== RECORDED DATA ==
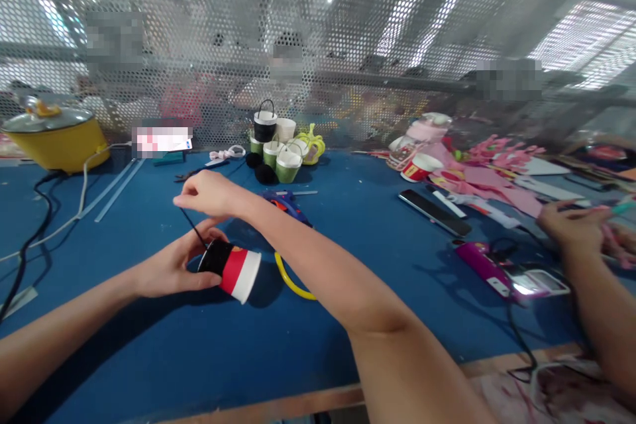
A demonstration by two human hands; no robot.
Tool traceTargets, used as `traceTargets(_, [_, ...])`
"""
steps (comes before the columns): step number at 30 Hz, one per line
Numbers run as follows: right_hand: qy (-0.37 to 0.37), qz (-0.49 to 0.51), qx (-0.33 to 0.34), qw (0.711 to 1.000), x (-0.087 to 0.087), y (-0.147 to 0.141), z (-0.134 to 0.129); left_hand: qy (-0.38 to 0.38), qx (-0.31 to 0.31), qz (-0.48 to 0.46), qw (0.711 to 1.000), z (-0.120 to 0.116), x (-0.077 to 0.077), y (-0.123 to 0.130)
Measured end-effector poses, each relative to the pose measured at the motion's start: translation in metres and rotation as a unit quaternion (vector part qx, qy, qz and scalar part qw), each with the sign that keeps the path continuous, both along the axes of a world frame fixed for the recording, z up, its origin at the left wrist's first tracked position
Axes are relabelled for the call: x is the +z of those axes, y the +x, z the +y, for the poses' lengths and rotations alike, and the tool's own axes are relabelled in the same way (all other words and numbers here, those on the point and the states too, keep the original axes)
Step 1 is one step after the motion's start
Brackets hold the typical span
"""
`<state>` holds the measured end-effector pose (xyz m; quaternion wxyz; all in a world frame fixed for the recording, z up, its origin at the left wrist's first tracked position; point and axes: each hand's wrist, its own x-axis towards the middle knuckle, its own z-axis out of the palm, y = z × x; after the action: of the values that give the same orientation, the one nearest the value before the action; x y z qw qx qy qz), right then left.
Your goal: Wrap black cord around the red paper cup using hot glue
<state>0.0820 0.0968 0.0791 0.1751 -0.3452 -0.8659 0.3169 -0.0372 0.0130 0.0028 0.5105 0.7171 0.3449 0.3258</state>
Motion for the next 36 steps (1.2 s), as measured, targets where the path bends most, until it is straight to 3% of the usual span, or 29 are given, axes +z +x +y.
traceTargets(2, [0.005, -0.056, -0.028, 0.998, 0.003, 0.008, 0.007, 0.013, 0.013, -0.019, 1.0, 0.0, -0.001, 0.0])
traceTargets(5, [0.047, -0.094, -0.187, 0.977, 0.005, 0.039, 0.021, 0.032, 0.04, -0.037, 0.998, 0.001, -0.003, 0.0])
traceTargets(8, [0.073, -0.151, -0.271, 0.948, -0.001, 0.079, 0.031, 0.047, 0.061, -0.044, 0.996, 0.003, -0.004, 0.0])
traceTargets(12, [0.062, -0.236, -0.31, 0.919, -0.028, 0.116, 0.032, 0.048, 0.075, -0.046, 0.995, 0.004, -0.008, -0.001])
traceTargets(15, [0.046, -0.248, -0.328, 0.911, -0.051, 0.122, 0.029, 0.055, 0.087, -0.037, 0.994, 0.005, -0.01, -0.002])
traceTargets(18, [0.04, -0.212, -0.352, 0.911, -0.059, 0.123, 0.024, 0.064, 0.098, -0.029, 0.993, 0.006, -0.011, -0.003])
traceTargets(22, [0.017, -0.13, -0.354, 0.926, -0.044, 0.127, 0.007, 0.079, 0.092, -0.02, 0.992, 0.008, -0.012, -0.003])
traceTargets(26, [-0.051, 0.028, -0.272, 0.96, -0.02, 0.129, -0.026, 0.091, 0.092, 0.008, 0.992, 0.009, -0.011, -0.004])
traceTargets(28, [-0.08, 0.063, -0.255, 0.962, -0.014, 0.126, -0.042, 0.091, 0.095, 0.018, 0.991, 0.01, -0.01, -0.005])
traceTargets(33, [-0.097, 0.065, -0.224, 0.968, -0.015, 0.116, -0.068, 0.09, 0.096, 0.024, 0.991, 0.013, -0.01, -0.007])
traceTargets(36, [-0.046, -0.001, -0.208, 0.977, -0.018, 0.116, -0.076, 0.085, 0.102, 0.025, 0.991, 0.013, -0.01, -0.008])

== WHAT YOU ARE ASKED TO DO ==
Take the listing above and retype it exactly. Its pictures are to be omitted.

== EXERCISE OUTPUT ==
A demonstration by two human hands; no robot.
Tool traceTargets, used as `traceTargets(_, [_, ...])`
"""
steps (comes before the columns): step number at 30 Hz, one per line
Numbers run as follows: right_hand: qy (-0.37 to 0.37), qz (-0.49 to 0.51), qx (-0.33 to 0.34), qw (0.711 to 1.000), x (-0.087 to 0.087), y (-0.147 to 0.141), z (-0.134 to 0.129); left_hand: qy (-0.38 to 0.38), qx (-0.31 to 0.31), qz (-0.48 to 0.46), qw (0.711 to 1.000), z (-0.120 to 0.116), x (-0.077 to 0.077), y (-0.123 to 0.130)
Measured end-effector poses, each relative to the pose measured at the motion's start: translation in metres and rotation as a unit quaternion (vector part qx, qy, qz and scalar part qw), each with the sign that keeps the path continuous, both along the axes of a world frame fixed for the recording, z up, its origin at the left wrist's first tracked position
Axes are relabelled for the call: x is the +z of those axes, y the +x, z the +y, for the poses' lengths and rotations alike, and the tool's own axes are relabelled in the same way (all other words and numbers here, those on the point and the states too, keep the original axes)
Step 1 is one step after the motion's start
Brackets hold the typical span
"""
`<state>` holds the measured end-effector pose (xyz m; quaternion wxyz; all in a world frame fixed for the recording, z up, its origin at the left wrist's first tracked position; point and axes: each hand's wrist, its own x-axis towards the middle knuckle, its own z-axis out of the palm, y = z × x; after the action: of the values that give the same orientation, the one nearest the value before the action; x y z qw qx qy qz), right then left.
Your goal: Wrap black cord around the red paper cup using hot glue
<state>0.0820 0.0968 0.0791 0.1751 -0.3452 -0.8659 0.3169 -0.0372 0.0130 0.0028 0.5105 0.7171 0.3449 0.3258</state>
Motion for the next 36 steps (1.2 s), as measured, targets where the path bends most, until it is straight to 3% of the usual span, or 29 are given, axes +z +x +y.
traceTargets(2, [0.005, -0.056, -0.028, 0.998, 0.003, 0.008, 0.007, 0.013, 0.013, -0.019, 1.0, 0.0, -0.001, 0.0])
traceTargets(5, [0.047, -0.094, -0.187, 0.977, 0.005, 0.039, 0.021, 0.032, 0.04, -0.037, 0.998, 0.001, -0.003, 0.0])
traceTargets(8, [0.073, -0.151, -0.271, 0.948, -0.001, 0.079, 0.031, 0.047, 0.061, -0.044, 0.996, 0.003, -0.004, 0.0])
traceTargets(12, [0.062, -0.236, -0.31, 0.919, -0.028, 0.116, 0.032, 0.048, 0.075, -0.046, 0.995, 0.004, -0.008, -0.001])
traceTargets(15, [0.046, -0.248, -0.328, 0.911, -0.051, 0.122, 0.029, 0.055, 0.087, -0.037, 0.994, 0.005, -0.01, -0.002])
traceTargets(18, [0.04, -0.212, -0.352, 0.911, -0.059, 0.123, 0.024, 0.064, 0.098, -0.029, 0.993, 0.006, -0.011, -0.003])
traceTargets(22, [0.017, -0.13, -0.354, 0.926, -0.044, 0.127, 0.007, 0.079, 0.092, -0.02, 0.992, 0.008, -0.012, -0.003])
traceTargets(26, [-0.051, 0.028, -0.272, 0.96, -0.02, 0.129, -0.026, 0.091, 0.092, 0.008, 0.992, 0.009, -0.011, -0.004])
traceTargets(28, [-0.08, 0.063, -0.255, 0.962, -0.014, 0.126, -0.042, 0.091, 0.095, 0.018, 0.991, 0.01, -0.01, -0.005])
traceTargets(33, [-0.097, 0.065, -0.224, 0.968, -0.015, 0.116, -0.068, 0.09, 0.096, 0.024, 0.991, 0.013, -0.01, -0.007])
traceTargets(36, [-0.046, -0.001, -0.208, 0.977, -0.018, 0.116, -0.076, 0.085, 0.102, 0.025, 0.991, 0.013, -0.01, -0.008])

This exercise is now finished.